Ouahigouya: l’espoir brisé?
- Post 4 juillet 2011
- By Morin Yamongbè
La grande finale de football de la Coupe de l’espoir qui devait se dérouler au stade municipal de Ouahigouya le 2 juillet dernier n’a pas eu lieu. Pourtant, c’était le week-end de l’espoir à Ouahigouya. Du reste, les courses cyclistes en dames et en hommes qui annonçaient les couleurs de cette fête, se sont déroulées, comme à l’accoutumée dans la matinée, dans un esprit fraternel. Mais finalement, ce samedi 2 juillet 2011 s’est transformé en une soirée cauchemardesque pour les populations de la région du nord, particulièrement pour les amoureux du ballon rond.

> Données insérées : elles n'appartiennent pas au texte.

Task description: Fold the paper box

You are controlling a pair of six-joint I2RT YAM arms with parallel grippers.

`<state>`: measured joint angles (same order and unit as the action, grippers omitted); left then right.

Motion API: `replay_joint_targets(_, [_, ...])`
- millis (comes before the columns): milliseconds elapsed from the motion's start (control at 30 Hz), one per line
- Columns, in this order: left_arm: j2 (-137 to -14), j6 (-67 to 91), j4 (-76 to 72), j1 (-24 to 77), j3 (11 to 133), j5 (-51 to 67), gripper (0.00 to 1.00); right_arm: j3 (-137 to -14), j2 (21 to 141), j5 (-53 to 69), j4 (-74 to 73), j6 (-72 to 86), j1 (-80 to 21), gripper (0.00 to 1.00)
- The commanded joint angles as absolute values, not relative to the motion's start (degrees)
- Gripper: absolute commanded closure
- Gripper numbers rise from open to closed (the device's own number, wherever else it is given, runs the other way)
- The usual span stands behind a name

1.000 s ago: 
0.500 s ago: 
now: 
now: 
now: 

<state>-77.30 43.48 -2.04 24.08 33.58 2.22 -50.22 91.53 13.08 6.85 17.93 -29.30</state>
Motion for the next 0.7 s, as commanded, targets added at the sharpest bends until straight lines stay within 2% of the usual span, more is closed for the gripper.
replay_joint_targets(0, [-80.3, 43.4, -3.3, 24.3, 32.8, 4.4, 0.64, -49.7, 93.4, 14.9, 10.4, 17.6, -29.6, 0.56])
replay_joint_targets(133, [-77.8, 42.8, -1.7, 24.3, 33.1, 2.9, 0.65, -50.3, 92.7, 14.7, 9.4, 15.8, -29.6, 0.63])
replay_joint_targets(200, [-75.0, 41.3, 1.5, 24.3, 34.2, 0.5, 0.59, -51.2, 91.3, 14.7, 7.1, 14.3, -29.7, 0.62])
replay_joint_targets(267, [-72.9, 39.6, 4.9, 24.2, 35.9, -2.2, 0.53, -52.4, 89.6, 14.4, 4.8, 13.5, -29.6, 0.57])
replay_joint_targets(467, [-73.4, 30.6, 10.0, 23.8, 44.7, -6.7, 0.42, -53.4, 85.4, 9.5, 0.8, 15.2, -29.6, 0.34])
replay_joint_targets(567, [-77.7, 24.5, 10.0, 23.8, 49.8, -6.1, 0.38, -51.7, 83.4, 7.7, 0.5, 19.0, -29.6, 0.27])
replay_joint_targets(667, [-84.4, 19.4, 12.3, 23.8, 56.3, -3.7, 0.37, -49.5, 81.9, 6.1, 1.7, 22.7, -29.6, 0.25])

La confrontation entre les secteurs 5 et 3 qui était considérée comme l’apothéose de la compétition, qui en est à sa 17ème édition, a avorté. La raison officielle invoquée par le secteur 5 est que son adversaire du jour comptait dans ses rangs, des «mercenaires», entendez par là des joueurs qui ne sont pas du quartier. Les interventions de personnalités de haut rang comme Yacouba Ouédraogo et Yacouba Barry, respectivement ministres en charge des Sports et de l’Habitat, celles d’élus nationaux et locaux, ou encore d’envoyés du Roi du Yatenga et de personnes ressources comme Noufou Ouédraogo, ne feront pas plier, les contestataires. Elles n’amèneront pas non plus, les contestés ou leurs dirigeants à extirper de leur liste, les joueurs par qui la fronde est arrivée. Que dire du comité d’organisation qui n’a eu ni le flair, ni l’esprit de jugement adéquats pour prévenir cette dérive qui n’a pas fait honneur à la cité de Naaba Kango? Si certains n’hésitent pas à voir la «mains de politiciens» derrière ce trébuchement de la Coupe de l’espoir, d’autres, à l’image de son initiateur, Boureima Badini, ancien footballeur et surtout ancien président de la Fédération burkinabè de football, n’y voient que les effets nocifs de la passion qui a toujours conduit cette discipline. Tout le monde est visiblement coupable dans cette situation, où la passion a donc, une fois de plus, pris le pas sur le fair-play, assassinant au passage, l’espoir d’une jeunesse et de populations pour qui la Coupe de l’espoir est devenue l’évènement sportif phare de cette ville. Plus que ses retombées positives pour l’avenir du ballon rond, cette manifestation est d’ailleurs une source, certes ponctuelle, mais importante de revenus économiques pour la ville de Ouahigouya. Mieux, très loin des frontières du Burkina Faso, ce tournoi annuel a fait connaître Ouahigouya et ses sympathiques habitants qui fraternisent autour du foot, avec pour objectif noble de porter, dans l’unité, le développement de leur contrée. Quel espoir pour la coupe de l’espoir? Les regards sont désormais tournés vers le promoteur, Boureima Badini, réprésentant spécial du facilitateur en Côte d’Ivoire, qui, animé de la même passion du football, assure depuis 17 ans, avec l’appui de ses partenaires, la tenue de la Coupe de l’espoir.